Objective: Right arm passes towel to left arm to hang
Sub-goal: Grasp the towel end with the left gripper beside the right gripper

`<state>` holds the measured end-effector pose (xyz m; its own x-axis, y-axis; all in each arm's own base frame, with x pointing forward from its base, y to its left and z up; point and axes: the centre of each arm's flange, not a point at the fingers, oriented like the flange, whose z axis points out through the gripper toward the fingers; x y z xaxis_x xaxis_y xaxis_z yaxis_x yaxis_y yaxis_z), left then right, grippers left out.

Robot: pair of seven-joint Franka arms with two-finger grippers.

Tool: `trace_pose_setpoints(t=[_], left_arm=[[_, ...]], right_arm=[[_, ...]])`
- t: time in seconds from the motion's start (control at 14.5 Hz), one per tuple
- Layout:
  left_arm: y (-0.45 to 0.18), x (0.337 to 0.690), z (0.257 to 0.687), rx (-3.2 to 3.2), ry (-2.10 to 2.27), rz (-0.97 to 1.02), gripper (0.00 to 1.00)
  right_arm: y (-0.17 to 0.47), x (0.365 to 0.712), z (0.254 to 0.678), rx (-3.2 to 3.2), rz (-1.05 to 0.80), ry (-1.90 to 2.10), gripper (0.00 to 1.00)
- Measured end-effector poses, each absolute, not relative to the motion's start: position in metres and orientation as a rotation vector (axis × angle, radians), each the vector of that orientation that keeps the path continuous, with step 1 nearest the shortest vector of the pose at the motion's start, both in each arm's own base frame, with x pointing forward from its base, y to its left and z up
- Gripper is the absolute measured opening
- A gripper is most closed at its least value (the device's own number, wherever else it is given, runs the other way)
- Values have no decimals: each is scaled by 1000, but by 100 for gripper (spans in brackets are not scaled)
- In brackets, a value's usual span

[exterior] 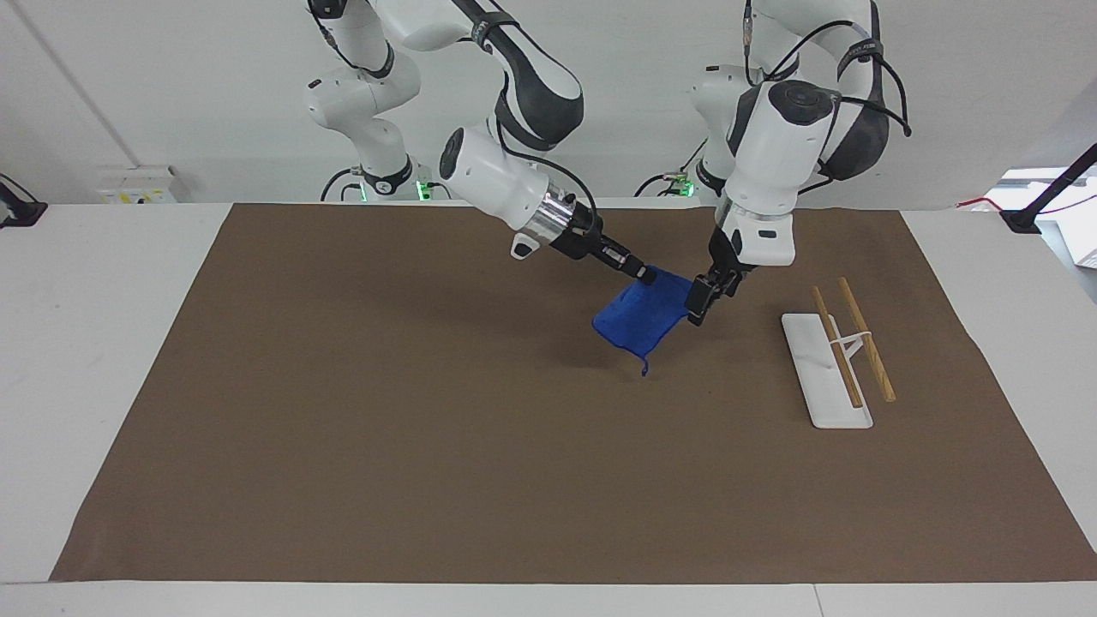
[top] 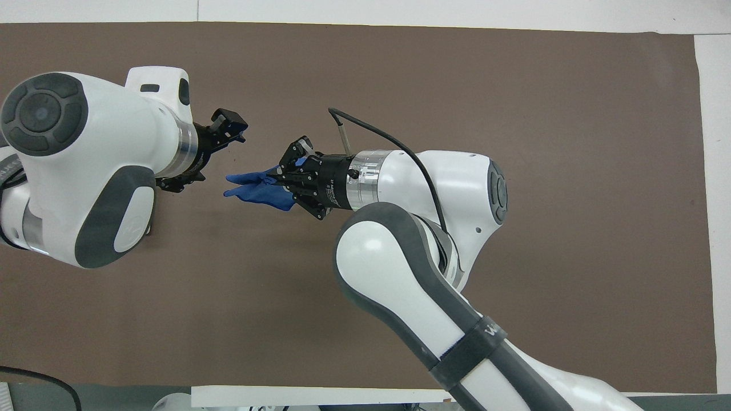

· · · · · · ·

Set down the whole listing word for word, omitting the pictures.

Objective: Right arm passes towel to left arm to hang
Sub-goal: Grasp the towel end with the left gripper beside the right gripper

`<state>` holds the measured end-effector pose (xyz m; its own x-axis, y-axis; all in each arm's own base frame, with x pointing forward from its base, y to its left and z up; point and axes: the centre of each arm's flange, not a point at the fingers, oriented like the flange, whose z axis points out through the gripper toward the fingers; x y z xaxis_x xaxis_y xaxis_z yaxis_x yaxis_y yaxis_z), left then right, grippers left out.

Robot: pair of seven-joint Franka arms with two-finger grippers.

Tool: `trace_pose_setpoints(t=[_], left_arm=[[_, ...]], right_arm=[[_, ...]])`
- t: time in seconds from the motion's start (control at 14.5 Hz), one per tuple
- Layout:
  left_arm: y (-0.45 to 0.18), x (0.337 to 0.690), z (0.257 to 0.687), rx (-3.2 to 3.2), ry (-2.10 to 2.27), rz (-0.97 to 1.02), gripper (0.00 to 1.00)
  right_arm: y (-0.17 to 0.47), x (0.365 to 0.712), z (0.254 to 0.678), rx (-3.2 to 3.2), rz (-1.05 to 0.80), ry (-1.90 to 2.10), gripper (0.00 to 1.00)
- Measured end-effector poses, each absolute, not relative to the motion's start: position in metres and orientation as a rotation vector (axis × angle, radians), each the vector of that orientation that keeps the path continuous, with step 1 nearest the shortest vector of the pose at the motion's start, both in each arm's own base frame, with x pointing forward from its base, y to its left and z up
- Gripper is the absolute measured opening
- A gripper is most closed at its least value (the device's own number, wherever else it is given, runs the other way)
- Values have no decimals: each is scaled by 1000, but by 100 for gripper (spans in brackets are not scaled)
- In brackets, a value's usual span

[exterior] 
[top] 

There is no more to this answer.